Le CNE équatorien place désormais Guillermo Lasso en deuxième position

L’élection du 7 février en Équateur n’a toujours pas de second choix clair, sur fond d’allégations de fraude. | Photo : Twitter : CNE Équateur

Publié le 11 février 2021

Le recomptage des votes actualisé en Équateur a changé le nom du possible second dauphin d’Andrés Arauz au second tour d’avril.

Alors qu’il reste un peu plus de 1 100 feuilles de décompte (moins de 3 %) à compter pour l’élection présidentielle équatorienne, de nouvelles données du Conseil national électoral du pays andin placent désormais le banquier Guillero Lasso comme le candidat qui arrivera en deuxième position lors de l’élection et qui pourra passer au second tour du 11 avril.

Selon les derniers chiffres, Lasso passerait (comme en 2017) au second tour, après qu’il soit apparu comme irréversible la tendance des votes et par le fait que Lasso est passé en pourcentage à Yaku Perez, 19,66% à 19,61%, ainsi que par le fait que 1.000 des 1.100 actes qui restent à calculer, proviennent de la province de Guayas, où Perez a moins de votes.

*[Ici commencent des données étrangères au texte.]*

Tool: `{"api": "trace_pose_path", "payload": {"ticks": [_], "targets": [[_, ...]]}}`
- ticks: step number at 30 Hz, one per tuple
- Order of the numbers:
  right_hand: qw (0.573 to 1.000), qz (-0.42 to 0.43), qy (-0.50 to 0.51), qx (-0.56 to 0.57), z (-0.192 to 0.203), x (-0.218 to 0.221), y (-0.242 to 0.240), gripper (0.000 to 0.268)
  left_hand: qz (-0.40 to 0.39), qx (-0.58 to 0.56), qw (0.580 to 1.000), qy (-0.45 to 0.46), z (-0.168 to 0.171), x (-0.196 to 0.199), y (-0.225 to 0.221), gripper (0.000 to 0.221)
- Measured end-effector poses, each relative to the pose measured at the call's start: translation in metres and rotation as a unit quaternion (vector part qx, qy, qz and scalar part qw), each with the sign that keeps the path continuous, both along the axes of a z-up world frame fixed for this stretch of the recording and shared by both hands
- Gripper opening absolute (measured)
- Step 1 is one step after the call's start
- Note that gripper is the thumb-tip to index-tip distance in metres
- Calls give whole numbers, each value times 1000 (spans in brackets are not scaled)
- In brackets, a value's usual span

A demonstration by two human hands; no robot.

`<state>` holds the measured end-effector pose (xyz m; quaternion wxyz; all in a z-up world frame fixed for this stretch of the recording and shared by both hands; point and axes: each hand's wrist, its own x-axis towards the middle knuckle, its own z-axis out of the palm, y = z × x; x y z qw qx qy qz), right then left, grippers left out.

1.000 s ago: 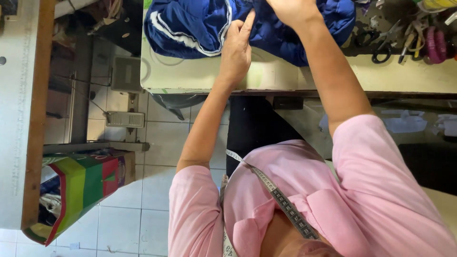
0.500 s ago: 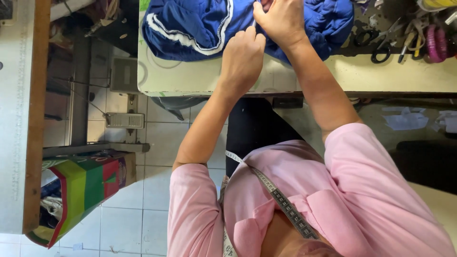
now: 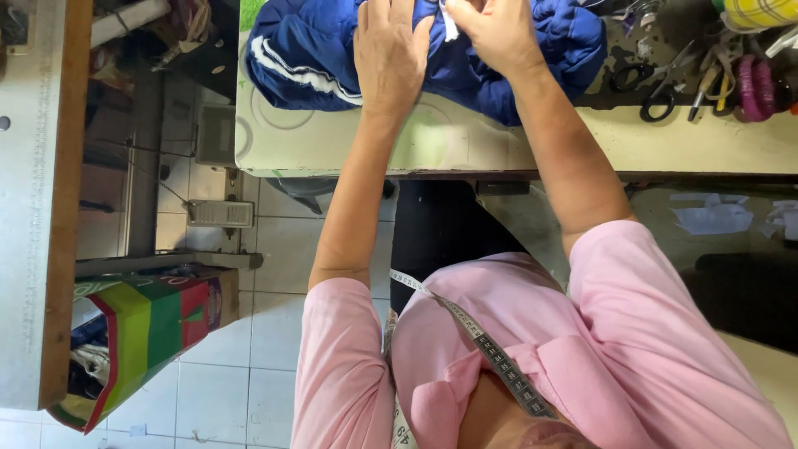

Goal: Inspecting the waistband of a blue garment for quality and trimming loose threads with scissors.

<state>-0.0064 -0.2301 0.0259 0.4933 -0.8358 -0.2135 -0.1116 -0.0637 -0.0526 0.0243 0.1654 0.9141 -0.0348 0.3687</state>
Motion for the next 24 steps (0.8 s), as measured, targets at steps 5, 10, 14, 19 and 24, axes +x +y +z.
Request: {"api": "trace_pose_path", "payload": {"ticks": [5, 10, 14, 19, 24], "targets": [[957, 168, 65, 226, -2, 8, -1, 16, -99, -131, 986, -32, 8, -1, -3, 54], [943, 196, 131, 234, 3, 8, -5, 9, -99, -217, 971, -24, 26, -17, -13, 34], [937, 196, 162, 241, 4, 6, -3, 5, -155, -229, 961, -22, 44, -28, -15, 18], [944, 190, 120, 241, 4, 3, -2, 13, -130, -156, 979, -7, 35, -18, -14, 34], [952, 218, 101, 188, 8, 1, -5, 9, -333, -285, 898, 32, 34, -12, 13, 23]]}}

La nouvelle de l’entrée de Lasso au repêchage électoral avait été anticipée par les calculs sur l’emplacement des actas de dépouillement, zones de force d’Andrés Arauz, en première place, suivi de Lasso, ce qui a motivé la dénonciation de fraude présumée de la part du candidat de Pachakutik, Yaku Pérez : “à Lasso on lui met plus de voix selon les actas originaux et à Yaku Pérez on lui met moins, c’est la fraude” a-t-il dit depuis Guayaquil, lorsque la nouvelle de sa défaite s’est répandue.

Le candidat de la branche électorale de la Confédération des nationalités indigènes de l’Équateur (CONAIE), avait déjà dénoncé la fraude depuis lundi, une affirmation soutenue depuis lors : “la Confédération des peuples quichua de l’Équateur vient de m’envoyer qu’hier ils ont déposé une plainte pénale, et maintenant les membres de l’assemblée vont le faire, une honte, mais si cela reste impuni nous sommes complices ou nous encourageons la corruption”, a déclaré Yaku Perez entouré de partisans.

Leonidas Iza, l’un des principaux dirigeants de la Conaie, a déclaré : “Nous avons été critiques et autocritiques dans ce processus, nous avons des différences idéologiques, mais étant donné la menace de l’aile droite d’attaquer la volonté populaire, nous nous mobiliserons et nous ne permettrons pas à l’aile droite, d’où qu’elle vienne, d’essayer d’être au-dessus de la décision populaire”, a-t-il dit.

Si la candidature de Lasso est confirmée au second tour, un scénario de confrontation entre la proposition progressiste et latino-américaine d’Arauz, d’une part, et le projet d’approfondissement du néolibéralisme et d’alignement sur les États-Unis, d’autre part, se dessine à nouveau.